Por un instante nos quedamos callados. Un compañero asesor está soltando al fondo la frase de saludo de bienvenida a clientes, y me pregunto si Annabelle sigue ahí. Sí que está.

—¿Qué haces el jueves?

Trago saliva.

—Intentaré hacerme millonario, por lo demás no tengo más planes. ¿Por qué?

—Porque iré a Colonia.

Me pongo el auricular en la otra oreja del susto. Sabía que en algún momento pasaría.

—¿Y? ¿Qué harás aquí? ¿Qué planes tienes? —‌pregunto con cautela.

—Voy a visitar a Steffi y Lara, mis antiguas compañeras de piso. Queríamos ir al DeLite más tarde, si te apetece puedes venir.

—¿Por qué no? —‌Me río, con la esperanza de que no suene demasiado artificial—. ¡Así nos veremos por fin!

—Exacto.

—Exacto —‌digo, en voz baja. Luego nos quedamos en silencio un momento.
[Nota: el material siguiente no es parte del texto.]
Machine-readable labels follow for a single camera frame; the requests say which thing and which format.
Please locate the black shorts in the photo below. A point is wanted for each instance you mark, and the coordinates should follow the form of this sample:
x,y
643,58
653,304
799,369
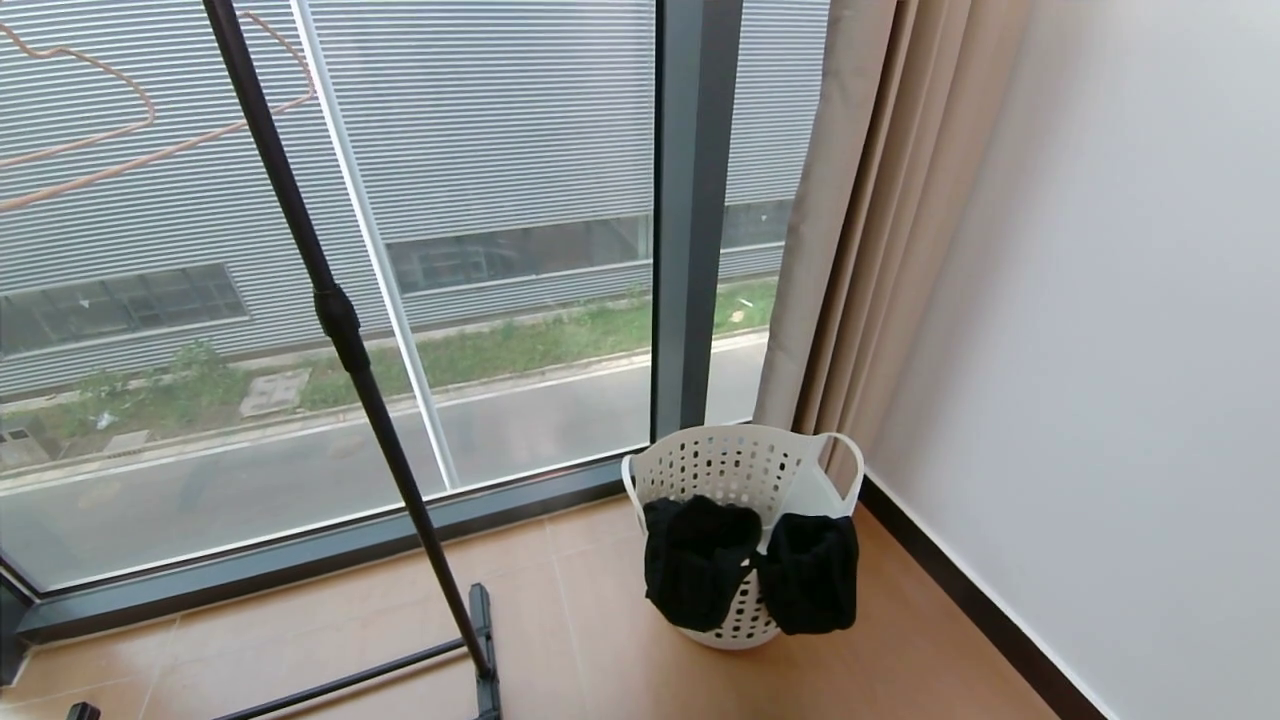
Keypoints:
x,y
810,575

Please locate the white laundry basket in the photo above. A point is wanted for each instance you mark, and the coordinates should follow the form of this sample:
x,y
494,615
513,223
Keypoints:
x,y
720,460

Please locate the black clothes rack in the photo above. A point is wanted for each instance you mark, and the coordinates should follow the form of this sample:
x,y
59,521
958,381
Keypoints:
x,y
340,320

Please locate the pink clothes hanger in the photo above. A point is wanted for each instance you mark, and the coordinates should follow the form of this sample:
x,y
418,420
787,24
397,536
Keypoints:
x,y
160,151
152,112

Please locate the window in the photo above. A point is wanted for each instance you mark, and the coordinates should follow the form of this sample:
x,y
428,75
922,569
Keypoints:
x,y
690,200

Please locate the black garment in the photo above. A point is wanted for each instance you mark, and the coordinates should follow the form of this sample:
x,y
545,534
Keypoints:
x,y
700,560

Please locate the beige curtain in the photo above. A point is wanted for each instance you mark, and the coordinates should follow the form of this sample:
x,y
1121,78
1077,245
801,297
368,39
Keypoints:
x,y
880,250

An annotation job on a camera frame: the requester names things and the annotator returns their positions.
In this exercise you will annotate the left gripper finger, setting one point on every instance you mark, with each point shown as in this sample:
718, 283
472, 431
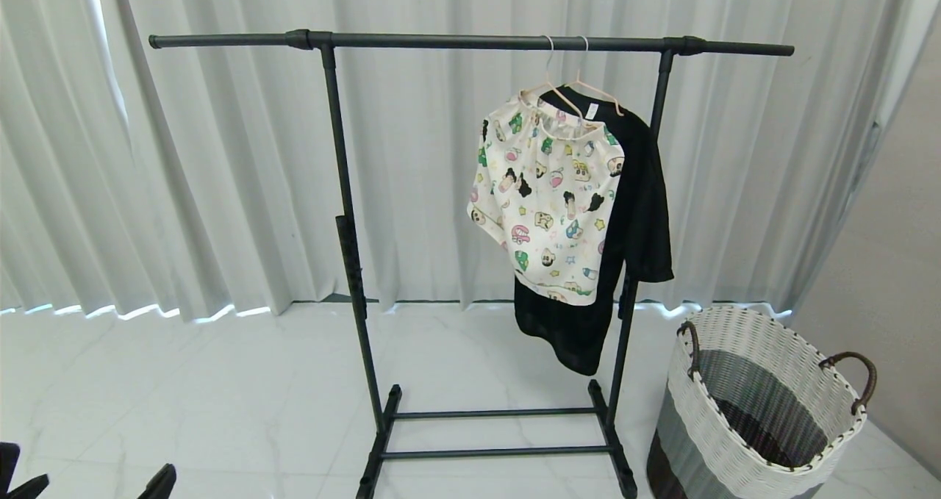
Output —
26, 488
160, 484

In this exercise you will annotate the black t-shirt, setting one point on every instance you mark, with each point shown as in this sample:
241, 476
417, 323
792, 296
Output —
639, 212

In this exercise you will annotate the pink clothes hanger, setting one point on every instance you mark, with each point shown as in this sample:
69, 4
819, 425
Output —
603, 96
566, 101

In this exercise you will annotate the black clothes rack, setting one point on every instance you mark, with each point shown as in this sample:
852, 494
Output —
345, 190

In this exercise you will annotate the white laundry basket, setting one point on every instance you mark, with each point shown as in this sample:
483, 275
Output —
742, 345

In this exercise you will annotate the white curtain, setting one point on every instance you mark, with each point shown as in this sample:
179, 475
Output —
441, 153

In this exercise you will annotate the cream printed garment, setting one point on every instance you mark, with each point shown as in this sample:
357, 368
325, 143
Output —
544, 212

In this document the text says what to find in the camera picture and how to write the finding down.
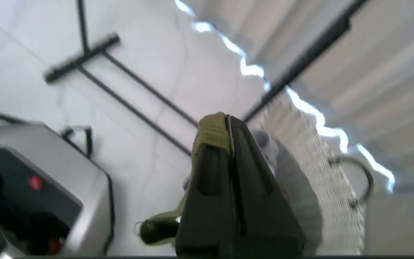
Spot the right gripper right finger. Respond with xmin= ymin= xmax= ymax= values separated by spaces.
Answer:
xmin=226 ymin=114 xmax=307 ymax=257

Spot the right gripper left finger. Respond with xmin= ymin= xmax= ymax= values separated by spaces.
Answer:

—¡Muy bien! —‌Annabelle pone fin a nuestra pausa en la conversación—. Entonces, digamos, ¿hasta el jueves hacia las diez?

—Vale.

—Adiós, Simon.

—Adiós, Annabelle.

Cuelgo, y me corre una lágrima por la mejilla derecha porque sé que nunca volveré a hablar con Annabelle, la del servicio de atención al consumidor. Ni tampoco la veré. El siguiente paso es el más lógico también para ella: no puedo ir a verla. Pero lo realmente decepcionante del asunto es que la idea de ir de visita a Colonia se le ocurrió cuando le conté que iba a ser millonario.